Islamic State has released a song in Mandarin calling upon China’s Muslims to take up arms, media reports said on Tuesday.
The song, by Islamic State’s propaganda arm Al Hayat media centre, was an attempt to strengthen the terror group’s presence in the country, Chinese newspaper Global Times reported.
In the four-minute song titled “I am Mujahid”, a man chants: “To die fighting on the battlefield is my dream,” and “No force can stop our advance”.
It was featured on the website “Jihadology” which describes itself in its Twitter account as an “academic website that curates new primary source material from global jihadis”.
“This is the first time that the IS has released a Chinese song to recruit members or inspire its followers,” Zhu Yongbiao, an expert on the region from Lanzhou University was quoted as saying in the media report.
Chinese foreign ministry said the video showed the need for closer global cooperation in the fight against terrorism.
Foreign ministry spokeswoman Hua Chunying said she could not comment on whether the recording was issued by Islamic State, but said it showed that “terrorism is the common enemy of mankind” and the need to stop extremists using the Internet.
“In the face of terrorism, no country can stand on its own, and the international community should stand closer together and cooperate to jointly strike against all forms of terrorism,” Hua said at a news conference.
Chinese vice foreign minister Cheng Guoping told a separate briefing Beijing had already joined in anti-terrorism cooperation with Washington and Moscow, but gave no details.
“At present, relevant countries have proactively coordinated and consulted on their anti-Islamic State actions in Syria and they have had definite progress on fighting terrorism,” Cheng added.
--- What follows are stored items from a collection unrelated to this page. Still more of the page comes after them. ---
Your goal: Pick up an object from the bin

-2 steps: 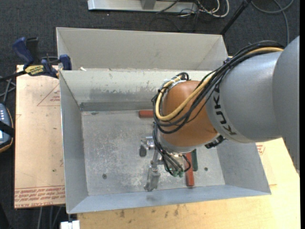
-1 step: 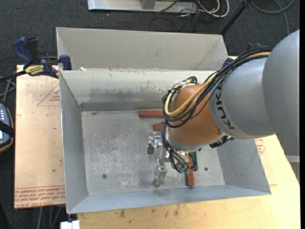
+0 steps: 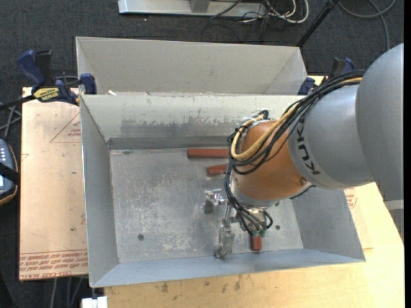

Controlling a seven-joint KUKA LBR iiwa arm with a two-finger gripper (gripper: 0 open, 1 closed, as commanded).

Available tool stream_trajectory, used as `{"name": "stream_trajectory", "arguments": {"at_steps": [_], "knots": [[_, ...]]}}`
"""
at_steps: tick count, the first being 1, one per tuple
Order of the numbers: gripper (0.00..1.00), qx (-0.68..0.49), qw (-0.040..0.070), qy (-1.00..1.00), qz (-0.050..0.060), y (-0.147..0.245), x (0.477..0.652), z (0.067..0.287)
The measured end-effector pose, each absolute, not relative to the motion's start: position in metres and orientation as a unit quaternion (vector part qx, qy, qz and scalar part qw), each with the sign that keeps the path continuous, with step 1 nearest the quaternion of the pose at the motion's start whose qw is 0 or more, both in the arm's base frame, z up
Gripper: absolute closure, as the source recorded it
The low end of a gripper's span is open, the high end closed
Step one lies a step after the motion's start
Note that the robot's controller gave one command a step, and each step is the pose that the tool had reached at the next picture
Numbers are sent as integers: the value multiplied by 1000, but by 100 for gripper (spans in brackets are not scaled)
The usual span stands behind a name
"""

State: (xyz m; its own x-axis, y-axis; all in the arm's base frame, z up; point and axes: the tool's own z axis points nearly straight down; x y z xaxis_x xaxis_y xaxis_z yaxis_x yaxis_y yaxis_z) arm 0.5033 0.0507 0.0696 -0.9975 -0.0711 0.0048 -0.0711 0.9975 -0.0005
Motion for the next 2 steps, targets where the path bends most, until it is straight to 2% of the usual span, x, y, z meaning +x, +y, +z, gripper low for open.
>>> {"name": "stream_trajectory", "arguments": {"at_steps": [1, 2], "knots": [[0, 114, 0, -993, -1, 26, 533, 84], [0, 31, -2, -1000, -1, 5, 546, 89]]}}
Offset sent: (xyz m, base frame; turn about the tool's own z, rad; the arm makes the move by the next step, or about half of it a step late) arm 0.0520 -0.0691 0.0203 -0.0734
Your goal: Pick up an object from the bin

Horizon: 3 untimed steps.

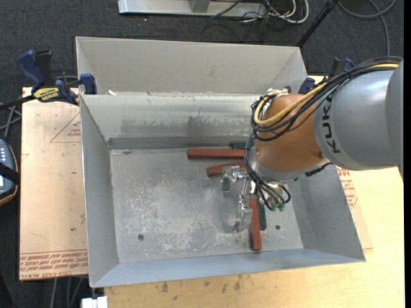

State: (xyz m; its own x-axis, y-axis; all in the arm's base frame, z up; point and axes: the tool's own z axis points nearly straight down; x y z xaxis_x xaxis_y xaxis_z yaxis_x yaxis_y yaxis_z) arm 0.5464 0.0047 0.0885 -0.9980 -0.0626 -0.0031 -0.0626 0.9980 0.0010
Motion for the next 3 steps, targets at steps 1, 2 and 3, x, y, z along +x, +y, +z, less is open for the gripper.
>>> {"name": "stream_trajectory", "arguments": {"at_steps": [1, 2, 3], "knots": [[0, -109, 1, 994, 0, -2, 550, 92], [0, -208, 2, 978, 1, -31, 569, 95], [0, -152, 1, 988, 0, -43, 569, 93]]}}
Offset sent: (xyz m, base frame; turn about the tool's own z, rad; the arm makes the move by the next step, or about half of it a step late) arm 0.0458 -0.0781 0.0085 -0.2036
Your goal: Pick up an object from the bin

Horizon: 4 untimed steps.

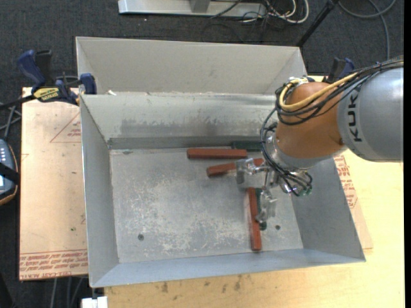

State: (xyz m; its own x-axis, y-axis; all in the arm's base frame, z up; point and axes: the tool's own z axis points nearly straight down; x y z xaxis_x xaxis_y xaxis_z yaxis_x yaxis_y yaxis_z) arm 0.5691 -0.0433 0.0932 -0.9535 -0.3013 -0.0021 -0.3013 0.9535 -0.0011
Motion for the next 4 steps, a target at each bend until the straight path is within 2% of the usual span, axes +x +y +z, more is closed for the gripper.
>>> {"name": "stream_trajectory", "arguments": {"at_steps": [1, 2, 3, 4], "knots": [[0, -166, 0, 986, 1, -38, 568, 92], [0, -279, -2, 960, 2, -21, 563, 147], [0, -270, 8, 963, -2, -24, 591, 152], [0, -405, 1, 914, 0, -32, 574, 108]]}}
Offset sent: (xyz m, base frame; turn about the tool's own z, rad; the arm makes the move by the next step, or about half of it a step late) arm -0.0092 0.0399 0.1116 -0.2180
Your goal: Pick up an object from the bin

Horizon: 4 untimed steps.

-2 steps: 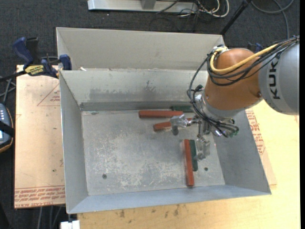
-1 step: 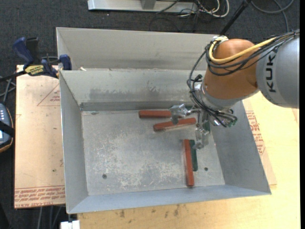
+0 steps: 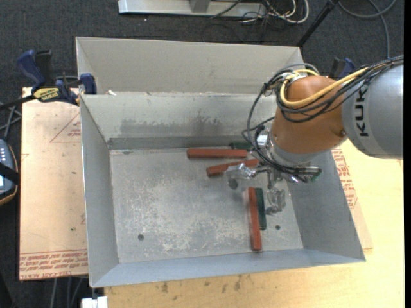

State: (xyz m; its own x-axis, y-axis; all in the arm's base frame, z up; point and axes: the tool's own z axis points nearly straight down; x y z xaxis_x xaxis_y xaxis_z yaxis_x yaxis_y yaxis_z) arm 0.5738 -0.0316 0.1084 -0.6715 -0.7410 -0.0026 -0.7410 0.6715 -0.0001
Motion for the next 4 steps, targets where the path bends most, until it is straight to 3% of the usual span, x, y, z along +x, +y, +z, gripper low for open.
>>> {"name": "stream_trajectory", "arguments": {"at_steps": [1, 2, 3, 4], "knots": [[0, -562, 1, 827, 0, -42, 573, 95], [100, -635, 1, 772, 1, -47, 546, 70], [100, -635, 1, 772, 1, -47, 546, 70], [100, -628, -1, 778, 3, -41, 550, 124]]}}
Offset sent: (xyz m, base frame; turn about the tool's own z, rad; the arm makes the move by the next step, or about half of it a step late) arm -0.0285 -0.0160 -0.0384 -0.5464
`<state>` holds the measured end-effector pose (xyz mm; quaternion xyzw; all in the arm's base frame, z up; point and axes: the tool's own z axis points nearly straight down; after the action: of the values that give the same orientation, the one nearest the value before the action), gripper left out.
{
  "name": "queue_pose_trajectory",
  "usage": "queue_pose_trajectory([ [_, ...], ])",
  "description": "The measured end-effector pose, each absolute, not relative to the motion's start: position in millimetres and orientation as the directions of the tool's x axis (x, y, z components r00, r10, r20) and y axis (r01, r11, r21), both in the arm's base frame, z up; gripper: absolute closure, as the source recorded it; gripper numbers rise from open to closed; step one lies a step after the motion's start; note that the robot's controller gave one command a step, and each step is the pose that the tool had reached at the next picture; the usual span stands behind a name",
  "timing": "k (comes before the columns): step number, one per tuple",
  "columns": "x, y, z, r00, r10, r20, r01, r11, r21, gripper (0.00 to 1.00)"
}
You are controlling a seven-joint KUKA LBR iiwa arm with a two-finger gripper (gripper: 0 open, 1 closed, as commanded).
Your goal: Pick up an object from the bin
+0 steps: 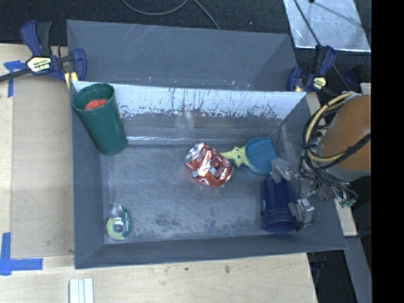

China has increasingly been affected by the activities of militant groups, as its economic and business interests grew abroad over the recent years.
Three Chinese executives were killed in Mali when Islamist militants stormed a hotel, and Beijing vowed justice when IS killed a Chinese captive in November.
Chinese officials warn that some Muslim Uighurs, an ethnic group from the western region of Xinjiang, have travelled to battlegrounds in Syria and Iraq.
Beijing also claims it faces a serious threat from Islamist militants and separatists in energy-rich Xinjiang, where hundreds have died in violence in recent years.
Rights groups, however, doubt that a cohesive militant Islamist group exists there, saying the violence stems from popular anger at Chinese controls on religion and culture.